A TweetStorm is a sequence of tweets where each following tweet is a reply to the previous tweet. The term Tweetstorm was coined and made famous by Marc Andreessen, the noted Silicon Valley investor, and entrepreneur.
A Tweetstorm is a way to share thoughts and comments that are too long for the 280 character limit for single Tweets.
Should You Number Each Tweet in the Tweetstorm?
Sometimes you’ll see the tweets numbered so you know the order to read them in. The common format, if you decide to number them, is (1/10, 2/10, 3/10…)
But clearly, you would need a consistent numbering approach throughout. Most tend not to number them. It could be worth experimenting, depending on how you write the tweets.
If you number them then people are more likely to notice that they are part of a sequence and click to see the entire thread, hence improving your engagement.
Using The Built-in Twitter Tool
When you create a Tweet you can see a (+) button that offers you to “Add another tweet”.
Clicking this allows you to add a tweet that will be posted as a reply to the previous tweet allowing you to create a TweetStorm. The editor will show you if your tweet is too long so you can edit it down.
The Tweets are not posted until you press the “Tweet All” button.
When you click (Tweet All) all of your Tweets will be sent in sequence.
You might want to do it manually with each tweet as a reply to the previous if spreading the tweets across your follower’s timeline helps you. It is worth experimenting with different approaches to see what works best with your audience.
How To Write a TweetStorm
It’s best practice to write your TweetStorm posts offline in my notes app and then copy-paste them into the Twitter editor.
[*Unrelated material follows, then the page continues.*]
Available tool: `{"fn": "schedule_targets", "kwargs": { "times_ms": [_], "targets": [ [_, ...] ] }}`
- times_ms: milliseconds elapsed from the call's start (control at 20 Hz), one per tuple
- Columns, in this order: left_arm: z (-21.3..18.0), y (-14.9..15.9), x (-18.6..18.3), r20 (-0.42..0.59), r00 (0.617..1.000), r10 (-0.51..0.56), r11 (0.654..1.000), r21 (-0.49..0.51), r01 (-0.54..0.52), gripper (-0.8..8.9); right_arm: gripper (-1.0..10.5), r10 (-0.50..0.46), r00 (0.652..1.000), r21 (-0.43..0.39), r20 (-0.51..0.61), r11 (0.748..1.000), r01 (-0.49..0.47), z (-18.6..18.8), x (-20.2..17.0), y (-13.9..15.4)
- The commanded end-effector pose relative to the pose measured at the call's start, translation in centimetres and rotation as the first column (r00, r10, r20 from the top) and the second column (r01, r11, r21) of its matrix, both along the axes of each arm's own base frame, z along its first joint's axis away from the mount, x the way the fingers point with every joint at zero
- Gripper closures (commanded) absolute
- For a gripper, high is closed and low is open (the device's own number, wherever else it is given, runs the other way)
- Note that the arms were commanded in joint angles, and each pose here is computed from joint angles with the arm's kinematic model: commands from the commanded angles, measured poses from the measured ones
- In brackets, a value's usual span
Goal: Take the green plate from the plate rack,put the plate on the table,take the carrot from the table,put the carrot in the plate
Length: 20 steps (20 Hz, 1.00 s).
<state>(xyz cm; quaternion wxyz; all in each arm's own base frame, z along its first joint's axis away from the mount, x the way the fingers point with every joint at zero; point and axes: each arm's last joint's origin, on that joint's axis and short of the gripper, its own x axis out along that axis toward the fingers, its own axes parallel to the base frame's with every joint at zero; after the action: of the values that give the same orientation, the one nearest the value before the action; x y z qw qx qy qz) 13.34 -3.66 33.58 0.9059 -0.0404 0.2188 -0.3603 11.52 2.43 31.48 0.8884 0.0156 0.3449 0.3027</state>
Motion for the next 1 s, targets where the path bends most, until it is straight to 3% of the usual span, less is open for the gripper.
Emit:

- If you want to add numbers to each tweet then you know in advance how many there are
- You have multiple chances to catch spelling errors as you write and paste them into Twitter
- You can plan out hashtags in advance
- You can copy-paste the text and reuse it as an Instagram, Facebook, or a blog post
The Benefits of a TweetStorm
- Each Tweet in the TweetStorm can have different hashtags, increasing the chances that your tweet will be seen by more people, and parts of your TweetStorm will be retweeted to different audiences. They might then click through and read the whole Thread.
- You don’t have to ‘cram’ all your message into a single tweet.
- Easier to repurpose into longer from social networks like LinkedIn, Facebook, Instagram.
- You can use it to create a blog post or summarise a blog post, as a TweetStorm. Again increasing your content repurposing.
Increased engagement and reach.
- You can add to them, which ‘resurrects’ an older TweetStorm and sparks new engagement.
Wrapping It Up
Try to write each Tweet in the TweetStorm as a self-contained paragraph that works as a valid tweet in its own right. Other people like to have them follow on from each other so they only make sense when read together.
Numbering is harder, takes more time to prepare, and you have to remember to keep adding numbers when you add new tweets. But it might cause people to read the full thread.
Since the Tweets can show up in someone’s timeline in reverse order, try to write them so that each Tweet is self-contained and can stand alone. This is more work but allows the Tweets to drive more audience engagement possibility for potentially a different target group on each Tweet in the Storm.
TweetStorms are harder to automate so they do require more work on your part, but that human touch can make all the difference in your marketing efforts.